[ClusterLabs] Antw: Re: Antw: [EXT] Coming in Pacemaker 2.0.4: shutdown locks

Thu Feb 27 12:43:57 EST 2020

On Thu, 27 Feb 2020 11:00:36 -0600
Ken Gaillot <kgaillot at redhat.com> wrote:

> On Thu, 2020-02-27 at 17:28 +0100, Jehan-Guillaume de Rorthais wrote:
> > On Thu, 27 Feb 2020 09:48:23 -0600
> > Ken Gaillot <kgaillot at redhat.com> wrote:
> >   
> > > On Thu, 2020-02-27 at 15:01 +0100, Jehan-Guillaume de Rorthais
> > > wrote:  
> > > > On Thu, 27 Feb 2020 12:24:46 +0100
> > > > "Ulrich Windl" <Ulrich.Windl at rz.uni-regensburg.de> wrote:
> > > >     
> > > > > > > > Jehan-Guillaume de Rorthais <jgdr at dalibo.com> schrieb am
> > > > > > > > 27.02.2020 um      
> > > > > 
> > > > > 11:05 in
> > > > > Nachricht <20200227110502.3624cb87 at firost>:
> > > > > 
> > > > > [...]    
> > > > > > What about something like "lock‑location=bool" and      
> > > > > 
> > > > > For "lock-location" I would assume the value is a "location". I
> > > > > guess you
> > > > > wanted a "use-lock-location" Boolean value.    
> > > > 
> > > > Mh, maybe "lock-current-location" would better reflect what I
> > > > meant.
> > > > 
> > > > The point is to lock the resource on the node currently running
> > > > it.    
> > > 
> > > Though it only applies for a clean node shutdown, so that has to be
> > > in the name somewhere. The resource isn't locked during normal cluster
> > > operation (it can move for resource or node failures, load
> > > rebalancing,
> > > etc.).  
> > 
> > Well, I was trying to make the new feature a bit wider than just the
> > narrow shutdown feature.
> > 
> > Speaking about shutdown, what is the status of clean shutdown of the
> > cluster handled by Pacemaker? Currently, I advice to stop resources
> > gracefully (eg. using pcs resource disable [...]) before shutting down each
> > nodes either by hand or using some higher level tool (eg. pcs cluster stop
> > --all).  
> 
> I'm not sure why that would be necessary. It should be perfectly fine
> to stop pacemaker in any order without disabling resources.

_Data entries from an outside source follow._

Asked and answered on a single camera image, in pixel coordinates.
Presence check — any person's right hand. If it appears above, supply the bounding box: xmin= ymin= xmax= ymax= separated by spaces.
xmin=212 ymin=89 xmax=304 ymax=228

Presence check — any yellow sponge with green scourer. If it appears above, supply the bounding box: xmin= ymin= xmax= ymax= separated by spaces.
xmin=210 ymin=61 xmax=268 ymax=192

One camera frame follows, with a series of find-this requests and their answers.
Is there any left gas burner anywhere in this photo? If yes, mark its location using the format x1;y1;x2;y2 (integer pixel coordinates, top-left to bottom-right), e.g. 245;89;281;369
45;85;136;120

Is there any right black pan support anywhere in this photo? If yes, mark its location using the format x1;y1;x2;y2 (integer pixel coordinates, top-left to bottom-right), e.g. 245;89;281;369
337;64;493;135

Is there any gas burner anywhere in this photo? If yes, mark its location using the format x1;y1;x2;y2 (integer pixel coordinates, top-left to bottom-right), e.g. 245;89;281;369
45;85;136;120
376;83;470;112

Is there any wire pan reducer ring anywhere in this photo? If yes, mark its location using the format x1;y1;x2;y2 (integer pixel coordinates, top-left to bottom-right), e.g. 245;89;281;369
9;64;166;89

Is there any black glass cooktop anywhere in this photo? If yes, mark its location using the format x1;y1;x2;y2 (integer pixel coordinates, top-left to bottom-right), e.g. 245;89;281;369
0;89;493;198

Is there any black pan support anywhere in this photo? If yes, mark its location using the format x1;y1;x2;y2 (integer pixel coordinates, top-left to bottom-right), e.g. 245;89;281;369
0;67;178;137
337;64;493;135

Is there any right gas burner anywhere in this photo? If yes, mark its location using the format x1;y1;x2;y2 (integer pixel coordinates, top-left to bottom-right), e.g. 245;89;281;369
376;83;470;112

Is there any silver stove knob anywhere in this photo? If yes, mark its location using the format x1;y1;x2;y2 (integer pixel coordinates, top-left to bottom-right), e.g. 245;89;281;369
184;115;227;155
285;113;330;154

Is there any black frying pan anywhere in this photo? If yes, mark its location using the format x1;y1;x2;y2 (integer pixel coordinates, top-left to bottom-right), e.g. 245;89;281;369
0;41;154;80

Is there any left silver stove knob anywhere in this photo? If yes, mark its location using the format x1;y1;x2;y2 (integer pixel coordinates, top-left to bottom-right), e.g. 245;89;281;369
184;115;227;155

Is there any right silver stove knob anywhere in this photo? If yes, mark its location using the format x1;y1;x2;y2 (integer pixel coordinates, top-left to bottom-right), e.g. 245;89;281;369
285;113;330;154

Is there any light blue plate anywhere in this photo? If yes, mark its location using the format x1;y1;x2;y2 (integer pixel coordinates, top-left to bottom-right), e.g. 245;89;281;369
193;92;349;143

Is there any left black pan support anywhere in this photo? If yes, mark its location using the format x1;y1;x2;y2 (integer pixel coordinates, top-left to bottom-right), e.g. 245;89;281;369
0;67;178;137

Because resources might move around during the shutdown sequence. It might
not be desirable as some resource migration can be heavy, long, interfere
with shutdown, etc. I'm pretty sure this has been discussed in the past.

> Start-up is actually more of an issue ... if you start corosync and
> pacemaker on nodes one by one, and you're not quick enough, then once
> quorum is reached, the cluster will fence all the nodes that haven't
> yet come up. So on start-up, it makes sense to start corosync on all
> nodes, which will establish membership and quorum, then start pacemaker
> on all nodes. Obviously that can't be done within pacemaker so that has
> to be done manually or by a higher-level tool.

Indeed.
Or use wait-for-all.

> > Shouldn't this feature be discussed in this context as well?
> > 
> > [...]   
> > > > > > it would lock the resource location (unique or clones) until
> > > > > > the
> > > > > > operator unlock it or the "lock‑location‑timeout" expire. No
> > > > > > matter what
> > > > > > happen to the resource, maintenance mode or not.
> > > > > > 
> > > > > > At a first look, it looks to peer nicely with
> > > > > > maintenance‑mode
> > > > > > and avoid resource migration after node reboot.      
> > > 
> > > Maintenance mode is useful if you're updating the cluster stack
> > > itself
> > > -- put in maintenance mode, stop the cluster services (leaving the
> > > managed services still running), update the cluster services, start
> > > the cluster services again, take out of maintenance mode.
> > > 
> > > This is useful if you're rebooting the node for a kernel update
> > > (for example). Apply the update, reboot the node. The cluster takes care
> > > of everything else for you (stop the services before shutting down and
> > > do not recover them until the node comes back).  
> > 
> > I'm a bit lost. If resource doesn't move during maintenance mode,
> > could you detail a scenario where we should ban it explicitly from
> > other node to secure its current location when getting out of maintenance?
> > Isn't it  
> 
> Sorry, I was unclear -- I was contrasting maintenance mode with
> shutdown locks.
> 
> You wouldn't need a ban with maintenance mode. However maintenance mode
> leaves any active resources running. That means the node shouldn't be
> rebooted in maintenance mode, because those resources will not be
> cleanly stopped.
> 
> With shutdown locks, the active resources are cleanly stopped. That
> does require a ban of some sort because otherwise the resources will be
> recovered on another node.

ok, thanks,

> > excessive precaution? Is it just to avoid is to move somewhere else when
> > exiting maintenance-mode? If the resource has a preferred node, I suppose
> > the location constraint should take care of this, isn't it?  
> 
> Having a preferred node doesn't prevent the resource from starting
> elsewhere if the preferred node is down (or in standby, or otherwise
> ineligible to run the resource). Even a +INFINITY constraint allows
> recovery elsewhere if the node is not available. To keep a resource
> from being recovered, you have to put a ban (-INFINITY location
> constraint) on any nodes that could otherwise run it.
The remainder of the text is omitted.